• _TASK TO CARRY OUT_: Once you find the line with "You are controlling" in the data that follows, repeat it and every line after it exactly, through the line with "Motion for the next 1".

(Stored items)
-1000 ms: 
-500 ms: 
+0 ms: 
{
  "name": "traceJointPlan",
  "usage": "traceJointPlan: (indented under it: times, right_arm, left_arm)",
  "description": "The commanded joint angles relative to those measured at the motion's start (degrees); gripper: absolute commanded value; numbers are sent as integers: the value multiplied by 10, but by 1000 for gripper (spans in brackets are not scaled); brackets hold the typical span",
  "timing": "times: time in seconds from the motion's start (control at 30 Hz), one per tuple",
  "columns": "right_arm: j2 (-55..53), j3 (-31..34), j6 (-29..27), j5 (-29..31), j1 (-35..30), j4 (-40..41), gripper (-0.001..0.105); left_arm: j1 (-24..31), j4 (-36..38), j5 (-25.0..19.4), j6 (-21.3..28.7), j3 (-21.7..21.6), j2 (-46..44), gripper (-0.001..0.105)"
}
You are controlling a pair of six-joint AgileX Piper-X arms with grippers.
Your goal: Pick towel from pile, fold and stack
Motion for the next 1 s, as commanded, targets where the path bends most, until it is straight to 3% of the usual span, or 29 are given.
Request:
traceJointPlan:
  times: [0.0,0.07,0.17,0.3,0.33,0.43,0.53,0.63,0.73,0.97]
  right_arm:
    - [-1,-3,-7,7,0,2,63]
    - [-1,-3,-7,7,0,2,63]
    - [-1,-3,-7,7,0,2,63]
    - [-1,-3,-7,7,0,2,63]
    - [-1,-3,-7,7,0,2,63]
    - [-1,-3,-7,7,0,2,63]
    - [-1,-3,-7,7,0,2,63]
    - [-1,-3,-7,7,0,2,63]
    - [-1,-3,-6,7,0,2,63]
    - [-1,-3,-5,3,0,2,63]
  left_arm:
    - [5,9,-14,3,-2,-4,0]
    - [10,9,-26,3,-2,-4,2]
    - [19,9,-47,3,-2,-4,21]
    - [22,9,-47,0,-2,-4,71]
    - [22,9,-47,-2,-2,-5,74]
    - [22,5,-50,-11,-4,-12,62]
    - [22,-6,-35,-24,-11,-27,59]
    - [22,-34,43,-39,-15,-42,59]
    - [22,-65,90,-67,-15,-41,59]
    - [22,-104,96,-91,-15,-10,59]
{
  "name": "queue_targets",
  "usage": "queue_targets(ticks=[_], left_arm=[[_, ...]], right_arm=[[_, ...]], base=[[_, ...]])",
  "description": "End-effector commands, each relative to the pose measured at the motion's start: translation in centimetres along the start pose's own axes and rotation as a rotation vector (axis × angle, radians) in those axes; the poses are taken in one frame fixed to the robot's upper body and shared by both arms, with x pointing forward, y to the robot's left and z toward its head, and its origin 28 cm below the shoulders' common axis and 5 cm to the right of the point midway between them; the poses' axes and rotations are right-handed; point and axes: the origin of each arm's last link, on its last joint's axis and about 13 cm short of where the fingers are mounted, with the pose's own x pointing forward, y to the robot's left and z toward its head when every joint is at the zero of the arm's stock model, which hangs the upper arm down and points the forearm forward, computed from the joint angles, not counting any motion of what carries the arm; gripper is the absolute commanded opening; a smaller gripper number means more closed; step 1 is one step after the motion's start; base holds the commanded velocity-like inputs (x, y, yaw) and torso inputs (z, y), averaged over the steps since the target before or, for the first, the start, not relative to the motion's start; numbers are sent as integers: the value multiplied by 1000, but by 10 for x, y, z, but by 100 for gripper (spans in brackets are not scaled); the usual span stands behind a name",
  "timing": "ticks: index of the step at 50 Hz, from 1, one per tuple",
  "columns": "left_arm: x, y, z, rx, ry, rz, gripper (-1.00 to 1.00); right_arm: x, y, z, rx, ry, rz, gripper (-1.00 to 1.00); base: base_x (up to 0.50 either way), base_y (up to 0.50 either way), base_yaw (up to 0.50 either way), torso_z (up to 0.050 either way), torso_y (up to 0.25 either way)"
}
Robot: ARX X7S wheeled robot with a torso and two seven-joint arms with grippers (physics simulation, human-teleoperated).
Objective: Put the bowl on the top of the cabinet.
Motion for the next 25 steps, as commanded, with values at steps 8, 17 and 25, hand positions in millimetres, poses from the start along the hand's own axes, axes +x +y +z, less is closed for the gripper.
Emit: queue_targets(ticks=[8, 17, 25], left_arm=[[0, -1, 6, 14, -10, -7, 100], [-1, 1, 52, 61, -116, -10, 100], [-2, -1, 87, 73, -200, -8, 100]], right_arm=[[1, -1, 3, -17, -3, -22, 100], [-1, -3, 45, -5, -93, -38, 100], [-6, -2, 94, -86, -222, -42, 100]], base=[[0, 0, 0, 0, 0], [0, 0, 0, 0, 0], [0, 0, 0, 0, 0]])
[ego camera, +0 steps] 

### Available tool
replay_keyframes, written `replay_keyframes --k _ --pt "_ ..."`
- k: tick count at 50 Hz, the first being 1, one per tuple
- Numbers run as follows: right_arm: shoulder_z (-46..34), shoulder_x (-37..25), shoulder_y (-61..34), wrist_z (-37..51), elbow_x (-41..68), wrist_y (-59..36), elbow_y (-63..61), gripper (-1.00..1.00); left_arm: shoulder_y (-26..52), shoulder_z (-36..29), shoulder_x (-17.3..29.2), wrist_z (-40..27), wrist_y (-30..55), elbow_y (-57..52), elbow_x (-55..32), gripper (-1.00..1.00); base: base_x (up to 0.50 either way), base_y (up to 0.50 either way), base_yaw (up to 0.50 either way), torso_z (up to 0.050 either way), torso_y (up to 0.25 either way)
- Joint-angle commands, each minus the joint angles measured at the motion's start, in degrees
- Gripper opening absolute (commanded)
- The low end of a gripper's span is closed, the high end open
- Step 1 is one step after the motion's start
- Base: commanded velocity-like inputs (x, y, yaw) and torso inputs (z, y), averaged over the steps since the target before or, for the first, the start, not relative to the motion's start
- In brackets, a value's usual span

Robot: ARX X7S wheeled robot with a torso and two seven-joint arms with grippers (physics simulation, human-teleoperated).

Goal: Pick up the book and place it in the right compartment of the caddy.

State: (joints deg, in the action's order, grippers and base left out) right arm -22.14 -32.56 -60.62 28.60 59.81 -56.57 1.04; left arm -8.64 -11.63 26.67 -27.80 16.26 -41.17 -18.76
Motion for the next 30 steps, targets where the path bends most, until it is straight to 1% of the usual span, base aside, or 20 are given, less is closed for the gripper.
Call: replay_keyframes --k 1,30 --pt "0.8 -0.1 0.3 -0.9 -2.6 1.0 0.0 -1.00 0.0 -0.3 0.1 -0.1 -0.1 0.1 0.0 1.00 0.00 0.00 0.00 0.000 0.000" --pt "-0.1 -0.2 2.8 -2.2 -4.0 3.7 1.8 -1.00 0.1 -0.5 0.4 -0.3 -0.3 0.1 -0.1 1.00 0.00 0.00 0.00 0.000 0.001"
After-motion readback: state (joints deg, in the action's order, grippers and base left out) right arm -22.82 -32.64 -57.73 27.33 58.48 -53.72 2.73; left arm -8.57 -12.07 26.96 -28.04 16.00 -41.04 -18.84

• _FINAL ANSWER_:
You are controlling a pair of six-joint AgileX Piper-X arms with grippers.
Your goal: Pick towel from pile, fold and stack
Motion for the next 1 s, as commanded, targets where the path bends most, until it is straight to 3% of the usual span, or 29 are given.

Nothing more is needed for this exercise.